### GIVEN MATERIAL

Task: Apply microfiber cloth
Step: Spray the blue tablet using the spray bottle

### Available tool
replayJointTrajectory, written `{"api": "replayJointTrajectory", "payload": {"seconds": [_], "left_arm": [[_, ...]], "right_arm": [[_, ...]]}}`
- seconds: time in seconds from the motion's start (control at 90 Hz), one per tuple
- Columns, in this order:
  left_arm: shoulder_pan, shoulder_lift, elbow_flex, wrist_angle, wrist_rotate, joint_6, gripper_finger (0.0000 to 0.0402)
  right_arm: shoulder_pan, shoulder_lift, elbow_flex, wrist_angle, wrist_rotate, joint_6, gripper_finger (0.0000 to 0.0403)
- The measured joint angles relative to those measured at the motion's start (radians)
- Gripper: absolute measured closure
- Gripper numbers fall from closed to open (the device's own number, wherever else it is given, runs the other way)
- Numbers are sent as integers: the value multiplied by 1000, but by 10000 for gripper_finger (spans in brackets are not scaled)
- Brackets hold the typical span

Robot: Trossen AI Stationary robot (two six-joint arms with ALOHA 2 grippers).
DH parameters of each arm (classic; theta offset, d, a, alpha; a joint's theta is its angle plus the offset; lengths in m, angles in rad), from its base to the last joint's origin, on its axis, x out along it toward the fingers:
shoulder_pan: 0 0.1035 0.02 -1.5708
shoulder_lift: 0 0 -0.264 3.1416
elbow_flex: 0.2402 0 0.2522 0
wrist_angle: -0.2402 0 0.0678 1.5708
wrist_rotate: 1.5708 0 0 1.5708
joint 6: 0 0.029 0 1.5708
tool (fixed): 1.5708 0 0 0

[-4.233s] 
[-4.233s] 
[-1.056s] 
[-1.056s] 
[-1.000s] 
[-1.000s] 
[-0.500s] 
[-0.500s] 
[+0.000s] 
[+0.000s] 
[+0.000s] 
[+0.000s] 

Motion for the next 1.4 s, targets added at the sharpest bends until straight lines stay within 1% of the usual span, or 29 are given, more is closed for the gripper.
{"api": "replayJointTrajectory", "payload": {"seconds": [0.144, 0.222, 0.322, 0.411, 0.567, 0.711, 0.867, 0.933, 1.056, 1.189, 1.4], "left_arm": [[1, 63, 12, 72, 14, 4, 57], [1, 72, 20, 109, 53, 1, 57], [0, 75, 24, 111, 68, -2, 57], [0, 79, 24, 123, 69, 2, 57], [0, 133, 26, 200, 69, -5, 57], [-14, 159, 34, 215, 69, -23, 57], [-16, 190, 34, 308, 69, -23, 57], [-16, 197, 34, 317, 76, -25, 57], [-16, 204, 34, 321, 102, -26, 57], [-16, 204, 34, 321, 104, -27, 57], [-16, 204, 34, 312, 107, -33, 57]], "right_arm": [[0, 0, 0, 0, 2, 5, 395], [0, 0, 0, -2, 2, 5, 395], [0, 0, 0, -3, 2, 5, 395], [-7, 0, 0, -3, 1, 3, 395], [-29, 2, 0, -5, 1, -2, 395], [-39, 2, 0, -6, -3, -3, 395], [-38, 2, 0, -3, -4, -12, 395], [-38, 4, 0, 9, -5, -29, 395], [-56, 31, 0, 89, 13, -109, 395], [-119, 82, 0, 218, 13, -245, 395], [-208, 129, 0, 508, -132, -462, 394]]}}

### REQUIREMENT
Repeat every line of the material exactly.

### EXERCISE OUTPUT
Task: Apply microfiber cloth
Step: Spray the blue tablet using the spray bottle

### Available tool
replayJointTrajectory, written `{"api": "replayJointTrajectory", "payload": {"seconds": [_], "left_arm": [[_, ...]], "right_arm": [[_, ...]]}}`
- seconds: time in seconds from the motion's start (control at 90 Hz), one per tuple
- Columns, in this order:
  left_arm: shoulder_pan, shoulder_lift, elbow_flex, wrist_angle, wrist_rotate, joint_6, gripper_finger (0.0000 to 0.0402)
  right_arm: shoulder_pan, shoulder_lift, elbow_flex, wrist_angle, wrist_rotate, joint_6, gripper_finger (0.0000 to 0.0403)
- The measured joint angles relative to those measured at the motion's start (radians)
- Gripper: absolute measured closure
- Gripper numbers fall from closed to open (the device's own number, wherever else it is given, runs the other way)
- Numbers are sent as integers: the value multiplied by 1000, but by 10000 for gripper_finger (spans in brackets are not scaled)
- Brackets hold the typical span

Robot: Trossen AI Stationary robot (two six-joint arms with ALOHA 2 grippers).
DH parameters of each arm (classic; theta offset, d, a, alpha; a joint's theta is its angle plus the offset; lengths in m, angles in rad), from its base to the last joint's origin, on its axis, x out along it toward the fingers:
shoulder_pan: 0 0.1035 0.02 -1.5708
shoulder_lift: 0 0 -0.264 3.1416
elbow_flex: 0.2402 0 0.2522 0
wrist_angle: -0.2402 0 0.0678 1.5708
wrist_rotate: 1.5708 0 0 1.5708
joint 6: 0 0.029 0 1.5708
tool (fixed): 1.5708 0 0 0

[-4.233s] 
[-4.233s] 
[-1.056s] 
[-1.056s] 
[-1.000s] 
[-1.000s] 
[-0.500s] 
[-0.500s] 
[+0.000s] 
[+0.000s] 
[+0.000s] 
[+0.000s] 

Motion for the next 1.4 s, targets added at the sharpest bends until straight lines stay within 1% of the usual span, or 29 are given, more is closed for the gripper.
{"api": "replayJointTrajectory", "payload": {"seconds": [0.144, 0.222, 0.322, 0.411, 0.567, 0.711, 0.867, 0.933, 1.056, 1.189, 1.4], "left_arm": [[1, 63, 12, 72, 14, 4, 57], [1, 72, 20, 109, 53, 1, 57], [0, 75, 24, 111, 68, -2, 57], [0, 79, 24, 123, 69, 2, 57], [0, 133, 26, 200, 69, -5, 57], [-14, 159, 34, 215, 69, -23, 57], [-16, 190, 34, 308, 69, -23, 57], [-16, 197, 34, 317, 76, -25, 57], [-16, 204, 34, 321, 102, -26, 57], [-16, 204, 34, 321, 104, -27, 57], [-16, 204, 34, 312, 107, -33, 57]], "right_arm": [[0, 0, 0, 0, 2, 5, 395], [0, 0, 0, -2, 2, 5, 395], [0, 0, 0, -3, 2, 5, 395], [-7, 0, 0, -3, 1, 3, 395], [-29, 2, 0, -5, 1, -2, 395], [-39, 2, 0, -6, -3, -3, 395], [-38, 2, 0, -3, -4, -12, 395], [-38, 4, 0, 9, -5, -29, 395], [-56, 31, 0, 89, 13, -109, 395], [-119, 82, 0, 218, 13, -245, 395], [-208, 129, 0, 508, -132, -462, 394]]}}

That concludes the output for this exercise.